Budgets for information security too low Approximately half of the survey respondents consider the allocation of adequate budgets for information security to be a major challenge. Only 6 per cent of all respondents in Switzerland said that this represented no challenge for them. 40 per cent of respondents intend to increase their annual budget for IT security; 52 per cent do not foresee any changes.
Majority of laptops worldwide insufficiently protected Only 41 per cent of respondents worldwide said that they encrypt data on laptops and only 17 per cent plan to encrypt the data in the coming year. This result comes despite the increasing number of known cases of unauthorized access due to loss or theft. In Switzerland, however, 80 per cent of respondents encrypt the data on their laptops and 16 per cent plan an encryption process within the next 12 months.
Ralph Holbein comments: "Since more and more companies want to keep up with the increasing risk potential after having waited for a long time, the necessary investment in information security is much higher. For IT managers this means increasing efficiency and effectiveness while keeping spending to a minimum."
Technology in use for information security More high-profile cases of violation of data protection laws have helped put data protection at the top of the agenda for many managers in information security. Implementing or improving Data Leakage Prevention technology (DLP) ranks among the top three priorities for 40 per cent of respondents worldwide. In Switzerland, around 45 per cent of companies intend to invest more in DLP technology. DLP combines different measures and processes in order to identify and monitor threats and to protect sensitive data and information against theft.

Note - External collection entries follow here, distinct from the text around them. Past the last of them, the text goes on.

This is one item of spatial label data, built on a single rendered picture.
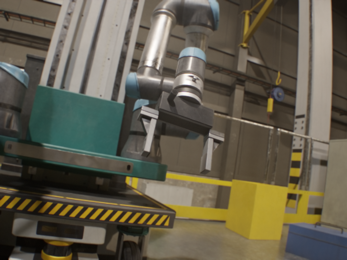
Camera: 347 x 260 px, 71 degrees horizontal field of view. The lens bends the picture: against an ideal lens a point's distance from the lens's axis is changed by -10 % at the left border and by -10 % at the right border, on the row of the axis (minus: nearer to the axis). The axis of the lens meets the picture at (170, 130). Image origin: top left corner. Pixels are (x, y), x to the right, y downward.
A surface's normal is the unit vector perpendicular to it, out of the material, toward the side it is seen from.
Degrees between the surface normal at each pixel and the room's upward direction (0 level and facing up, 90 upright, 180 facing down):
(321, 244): 90
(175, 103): 66
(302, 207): 90
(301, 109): 90
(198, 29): 145
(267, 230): 90
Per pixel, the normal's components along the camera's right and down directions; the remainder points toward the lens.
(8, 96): 0.65, 0.00
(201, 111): 0.34, -0.46
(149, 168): 0.37, -0.06
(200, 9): -0.06, 0.04
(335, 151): -0.93, -0.18
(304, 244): -0.82, -0.20
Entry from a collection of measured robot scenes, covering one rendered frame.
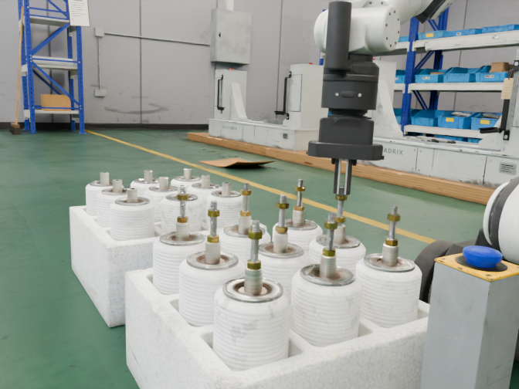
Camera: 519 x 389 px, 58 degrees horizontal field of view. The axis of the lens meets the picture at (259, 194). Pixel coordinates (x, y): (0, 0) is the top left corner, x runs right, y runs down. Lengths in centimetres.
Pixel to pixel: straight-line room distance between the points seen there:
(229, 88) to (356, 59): 449
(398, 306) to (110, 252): 58
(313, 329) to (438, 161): 238
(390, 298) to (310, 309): 13
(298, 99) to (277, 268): 336
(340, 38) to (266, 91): 737
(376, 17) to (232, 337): 49
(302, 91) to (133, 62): 362
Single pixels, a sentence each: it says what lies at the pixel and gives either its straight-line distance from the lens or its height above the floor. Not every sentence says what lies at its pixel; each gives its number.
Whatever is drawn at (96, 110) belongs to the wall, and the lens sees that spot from 696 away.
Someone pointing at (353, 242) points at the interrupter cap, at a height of 25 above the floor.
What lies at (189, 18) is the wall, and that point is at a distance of 749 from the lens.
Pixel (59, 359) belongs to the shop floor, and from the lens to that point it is 99.
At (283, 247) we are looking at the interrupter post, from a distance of 74.
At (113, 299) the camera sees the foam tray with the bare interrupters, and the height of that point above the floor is 6.
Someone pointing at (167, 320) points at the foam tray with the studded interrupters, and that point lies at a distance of 68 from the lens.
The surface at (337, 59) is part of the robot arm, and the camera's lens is 72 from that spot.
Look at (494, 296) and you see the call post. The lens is 56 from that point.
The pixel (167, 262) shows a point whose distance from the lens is 76.
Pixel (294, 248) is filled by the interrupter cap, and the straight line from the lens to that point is 75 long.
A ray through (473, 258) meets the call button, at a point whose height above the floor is 32.
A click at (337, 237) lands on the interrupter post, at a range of 80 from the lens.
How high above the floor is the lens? 48
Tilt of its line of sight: 11 degrees down
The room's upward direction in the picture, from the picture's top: 2 degrees clockwise
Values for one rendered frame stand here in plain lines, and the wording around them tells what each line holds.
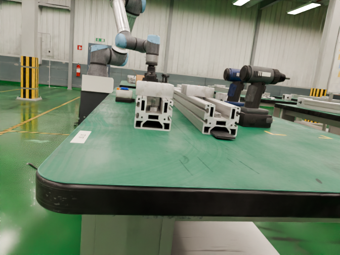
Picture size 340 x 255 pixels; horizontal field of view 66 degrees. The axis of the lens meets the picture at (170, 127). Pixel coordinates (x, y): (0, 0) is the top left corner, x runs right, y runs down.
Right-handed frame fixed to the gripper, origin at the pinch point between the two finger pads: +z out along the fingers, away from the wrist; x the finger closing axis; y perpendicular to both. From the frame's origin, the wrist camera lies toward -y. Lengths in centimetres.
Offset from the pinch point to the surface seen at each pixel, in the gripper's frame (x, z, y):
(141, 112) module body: 4, -2, -84
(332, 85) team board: -276, -28, 216
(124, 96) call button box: 12.8, -0.7, -20.4
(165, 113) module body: -3, -3, -84
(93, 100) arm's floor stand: 37, 9, 34
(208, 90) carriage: -22, -9, -52
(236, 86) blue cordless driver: -39, -12, -36
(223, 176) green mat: -10, 2, -117
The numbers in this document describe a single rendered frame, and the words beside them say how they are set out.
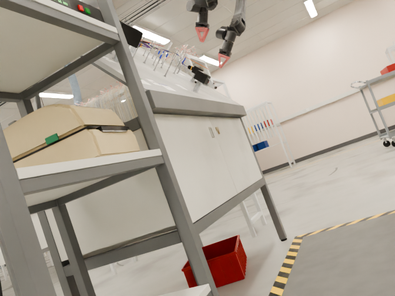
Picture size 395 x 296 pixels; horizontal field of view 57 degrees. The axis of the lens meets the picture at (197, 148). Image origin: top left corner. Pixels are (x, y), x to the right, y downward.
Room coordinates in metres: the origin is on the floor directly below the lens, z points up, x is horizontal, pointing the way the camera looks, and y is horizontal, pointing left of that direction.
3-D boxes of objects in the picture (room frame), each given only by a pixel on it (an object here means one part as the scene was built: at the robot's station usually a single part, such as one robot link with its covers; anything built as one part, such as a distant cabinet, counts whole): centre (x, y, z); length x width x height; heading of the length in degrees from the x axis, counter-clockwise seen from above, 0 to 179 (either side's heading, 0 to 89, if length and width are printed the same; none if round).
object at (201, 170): (1.47, 0.01, 0.60); 0.55 x 0.02 x 0.39; 158
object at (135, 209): (1.83, 0.18, 0.60); 1.17 x 0.58 x 0.40; 158
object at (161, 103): (1.71, -0.12, 0.83); 1.18 x 0.05 x 0.06; 158
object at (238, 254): (2.01, 0.12, 0.07); 0.39 x 0.29 x 0.14; 172
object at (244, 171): (1.97, -0.20, 0.60); 0.55 x 0.03 x 0.39; 158
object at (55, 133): (1.01, 0.33, 0.76); 0.30 x 0.21 x 0.20; 71
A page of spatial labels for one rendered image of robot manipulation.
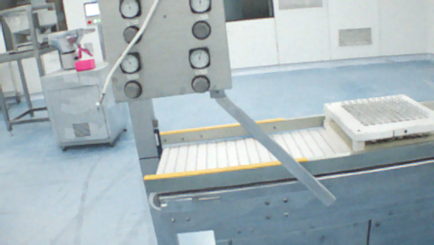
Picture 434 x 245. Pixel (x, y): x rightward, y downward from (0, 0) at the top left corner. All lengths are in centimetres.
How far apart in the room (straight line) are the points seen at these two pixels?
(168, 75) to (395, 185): 55
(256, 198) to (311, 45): 539
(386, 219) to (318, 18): 527
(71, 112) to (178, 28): 303
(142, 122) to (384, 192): 65
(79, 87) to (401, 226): 303
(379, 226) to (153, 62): 67
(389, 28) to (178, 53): 589
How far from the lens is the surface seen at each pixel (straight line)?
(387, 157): 85
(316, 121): 105
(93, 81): 348
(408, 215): 102
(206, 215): 82
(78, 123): 365
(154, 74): 68
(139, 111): 104
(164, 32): 67
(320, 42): 613
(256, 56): 604
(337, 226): 96
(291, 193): 82
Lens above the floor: 120
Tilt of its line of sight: 18 degrees down
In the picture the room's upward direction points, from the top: 7 degrees counter-clockwise
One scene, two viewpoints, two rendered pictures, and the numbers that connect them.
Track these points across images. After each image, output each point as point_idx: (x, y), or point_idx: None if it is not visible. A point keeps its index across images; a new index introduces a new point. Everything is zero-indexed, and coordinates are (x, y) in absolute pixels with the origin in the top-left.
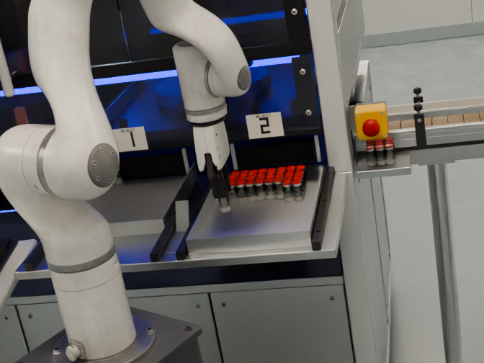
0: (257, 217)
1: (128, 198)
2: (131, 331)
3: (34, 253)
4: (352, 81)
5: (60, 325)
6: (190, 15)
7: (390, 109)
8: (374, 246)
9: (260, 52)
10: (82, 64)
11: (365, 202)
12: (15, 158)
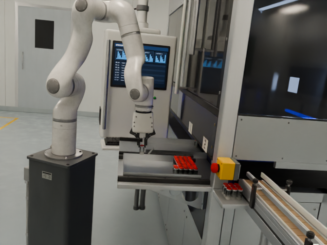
0: (156, 169)
1: (179, 148)
2: (60, 151)
3: (127, 137)
4: (281, 160)
5: None
6: (130, 60)
7: (269, 181)
8: None
9: (210, 108)
10: (70, 54)
11: None
12: None
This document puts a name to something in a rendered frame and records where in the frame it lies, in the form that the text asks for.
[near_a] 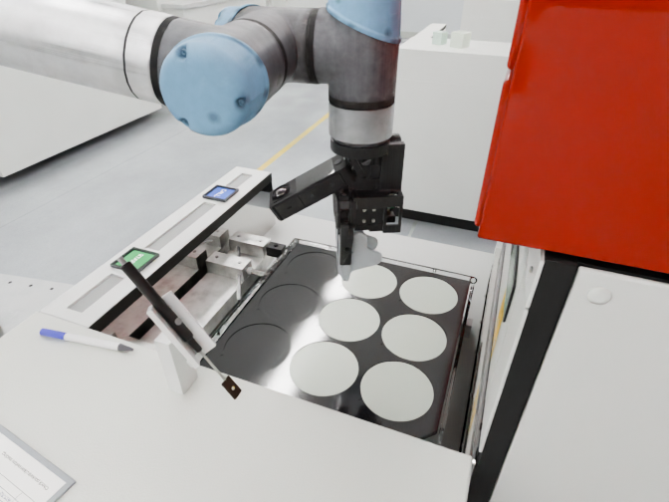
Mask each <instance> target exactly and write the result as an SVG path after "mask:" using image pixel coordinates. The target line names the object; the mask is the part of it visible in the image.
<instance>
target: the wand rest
mask: <svg viewBox="0 0 669 502"><path fill-rule="evenodd" d="M161 298H162V299H163V300H164V301H165V302H166V304H167V305H168V306H169V307H170V308H171V309H172V311H173V312H174V313H175V314H176V315H177V316H178V318H180V319H181V321H182V322H183V323H184V324H185V326H186V327H187V328H188V329H189V330H190V331H191V333H192V334H193V338H194V340H195V341H196V342H197V343H198V344H199V345H200V347H201V348H202V352H203V353H204V354H206V353H208V352H209V351H210V350H212V349H213V348H214V347H216V344H215V343H214V341H213V340H212V339H211V338H210V337H209V335H208V334H207V333H206V332H205V331H204V329H203V328H202V327H201V326H200V325H199V323H198V322H197V321H196V320H195V319H194V317H193V316H192V315H191V314H190V313H189V312H188V310H187V309H186V308H185V307H184V306H183V304H182V303H181V302H180V301H179V300H178V298H177V297H176V296H175V295H174V294H173V292H172V291H169V292H167V293H166V294H165V295H163V296H162V297H161ZM146 313H147V314H148V316H149V317H150V318H151V319H152V320H153V321H154V322H155V324H156V325H157V326H158V327H159V328H160V329H161V330H162V333H161V334H160V335H159V336H158V337H157V338H156V339H155V340H154V343H155V346H156V349H157V352H158V355H159V358H160V362H161V365H162V368H163V371H164V374H165V377H166V380H167V383H168V386H169V389H170V390H172V391H174V392H177V393H180V394H185V393H186V392H187V390H188V389H189V388H190V387H191V385H192V384H193V383H194V382H195V380H196V379H197V378H198V376H197V372H196V369H197V368H198V367H199V366H200V360H201V359H202V358H203V357H202V355H201V354H200V353H196V352H195V351H194V350H193V348H192V347H191V346H190V345H189V344H188V343H187V342H183V340H182V339H181V338H180V337H179V336H178V335H177V334H176V332H175V331H174V330H173V329H172V328H171V327H170V325H169V324H168V323H167V322H166V321H165V320H164V319H163V317H162V316H161V315H160V314H159V313H158V312H157V311H156V309H155V308H154V307H153V306H152V305H151V306H149V307H148V309H147V312H146ZM190 347H191V348H190Z"/></svg>
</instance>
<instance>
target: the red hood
mask: <svg viewBox="0 0 669 502"><path fill-rule="evenodd" d="M507 67H508V70H507V73H506V76H505V80H504V82H503V86H502V91H501V96H500V101H499V105H498V110H497V115H496V120H495V125H494V130H493V134H492V139H491V144H490V149H489V154H488V159H487V164H486V168H485V173H484V178H483V183H482V188H481V193H480V197H479V202H478V207H477V212H476V217H475V225H476V226H479V230H478V237H479V238H483V239H488V240H493V241H499V242H504V243H509V244H514V245H519V246H525V247H530V248H535V249H543V250H548V251H553V252H558V253H562V254H568V255H573V256H578V257H583V258H588V259H594V260H599V261H604V262H609V263H614V264H620V265H625V266H630V267H635V268H641V269H646V270H651V271H656V272H661V273H667V274H669V0H520V5H519V10H518V15H517V20H516V24H515V29H514V34H513V39H512V44H511V49H510V53H509V58H508V63H507Z"/></svg>
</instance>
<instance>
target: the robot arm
mask: <svg viewBox="0 0 669 502"><path fill-rule="evenodd" d="M400 28H401V0H328V2H327V4H326V7H321V8H304V7H271V6H259V5H256V4H245V5H242V6H229V7H226V8H224V9H222V10H221V11H220V12H219V14H218V19H217V20H216V21H215V23H214V25H213V24H209V23H204V22H200V21H195V20H191V19H186V18H182V17H177V16H175V15H170V14H166V13H162V12H157V11H153V10H149V9H144V8H140V7H136V6H131V5H127V4H123V3H118V2H114V1H111V0H0V66H3V67H7V68H12V69H16V70H20V71H24V72H28V73H32V74H36V75H40V76H45V77H49V78H53V79H57V80H61V81H65V82H69V83H73V84H78V85H82V86H86V87H90V88H94V89H98V90H102V91H107V92H111V93H115V94H119V95H123V96H127V97H131V98H135V99H140V100H144V101H148V102H152V103H156V104H160V105H164V106H167V107H168V109H169V110H170V112H171V113H172V114H173V116H174V117H175V118H176V119H177V120H178V121H180V122H182V123H183V124H185V125H186V126H188V127H189V128H190V130H193V131H195V132H197V133H200V134H204V135H211V136H216V135H224V134H227V133H230V132H232V131H234V130H235V129H237V128H238V127H239V126H242V125H244V124H246V123H247V122H249V121H250V120H252V119H253V118H254V117H255V116H256V115H257V114H258V113H259V112H260V111H261V109H262V108H263V106H264V105H265V103H266V102H267V101H268V100H269V99H270V98H271V97H272V96H273V95H274V94H275V93H276V92H277V91H278V90H279V89H280V88H282V87H283V86H284V85H285V84H286V83H296V84H314V85H319V84H328V85H329V134H330V136H331V150H332V152H333V153H335V154H336V155H335V156H333V157H332V158H330V159H328V160H326V161H324V162H323V163H321V164H319V165H317V166H315V167H313V168H312V169H310V170H308V171H306V172H304V173H303V174H301V175H299V176H297V177H295V178H294V179H292V180H290V181H288V182H286V183H284V184H282V185H280V186H278V187H277V188H275V189H274V190H272V191H271V192H270V203H269V208H270V209H271V211H272V212H273V213H274V215H275V216H276V217H277V219H278V220H280V221H283V220H285V219H287V218H288V217H290V216H292V215H294V214H296V213H298V212H300V211H302V210H304V209H305V208H307V207H309V206H311V205H313V204H315V203H317V202H319V201H320V200H322V199H324V198H326V197H328V196H330V195H333V206H334V221H335V242H336V262H337V272H338V273H339V274H340V276H341V277H342V279H343V280H344V281H348V280H349V276H350V273H351V272H352V271H354V270H358V269H362V268H366V267H370V266H374V265H377V264H379V263H380V262H381V260H382V254H381V253H380V252H378V251H376V250H374V249H375V248H376V247H377V244H378V242H377V239H376V238H375V237H373V236H371V235H368V234H365V233H364V232H363V230H368V231H369V232H373V231H382V233H397V232H400V229H401V219H402V209H403V199H404V195H403V193H402V191H401V183H402V173H403V162H404V153H405V142H404V141H402V140H401V136H400V134H399V133H393V121H394V109H395V92H396V79H397V66H398V54H399V44H400V43H401V36H400ZM395 194H397V195H395ZM394 207H399V215H398V224H387V223H388V222H395V215H394V212H393V211H392V208H394Z"/></svg>
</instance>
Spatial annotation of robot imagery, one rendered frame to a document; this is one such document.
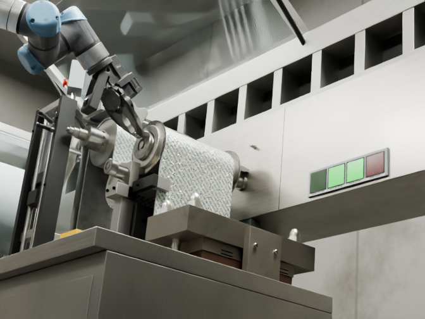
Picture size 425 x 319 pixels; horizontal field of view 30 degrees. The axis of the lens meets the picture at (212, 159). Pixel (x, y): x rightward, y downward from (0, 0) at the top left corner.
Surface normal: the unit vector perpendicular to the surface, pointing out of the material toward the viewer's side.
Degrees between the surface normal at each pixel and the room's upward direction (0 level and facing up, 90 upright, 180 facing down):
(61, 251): 90
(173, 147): 90
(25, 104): 90
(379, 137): 90
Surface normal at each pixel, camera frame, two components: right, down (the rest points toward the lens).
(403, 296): -0.76, -0.31
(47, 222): 0.63, -0.24
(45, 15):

Regulation an important driver of IT security Ensuring compliance with legal requirements has been a top priority for a number of years for many of the respondents worldwide. Fifty-five percent indicate that compliance requirements were the cause of a moderate to significant increase in their information security costs. In Switzerland, 90 per cent of companies expect the same cost levels as last year; only 7 per cent aim to reduce their spending in this area in the coming 12 months.
Ralph Holbein is convinced: "Regulations imposed by governments and industrial associations have significantly raised awareness of the need for a structured approach to information security within companies. It is good that the compliance requirements are having a positive effect on security guidelines and procedures in many companies. However, some companies still view compliance requirements as a by-product and not as an important driver of information security."
--- END press release IT security: the growing risk posed by former employees ---
Ralph Holbein, IT Risk Management Partner at Ernst & Young Switzerland, says: "Because of the ongoing recession, some former, dissatisfied employees are developing resentment toward their past employers. Former employers' IT systems have become a primary target and the number of cases of data theft is also increasing. It is therefore important that companies conduct specific risk assessments to identify risk potential and take appropriate measures."
Budgets for information security too low Approximately half of the survey respondents consider the allocation of adequate budgets for information security to be a major challenge. Only 6 per cent of all respondents in Switzerland said that this represented no challenge for them. 40 per cent of respondents intend to increase their annual budget for IT security; 52 per cent do not foresee any changes.
Majority of laptops worldwide insufficiently protected Only 41 per cent of respondents worldwide said that they encrypt data on laptops and only 17 per cent plan to encrypt the data in the coming year. This result comes despite the increasing number of known cases of unauthorized access due to loss or theft. In Switzerland, however, 80 per cent of respondents encrypt the data on their laptops and 16 per cent plan an encryption process within the next 12 months.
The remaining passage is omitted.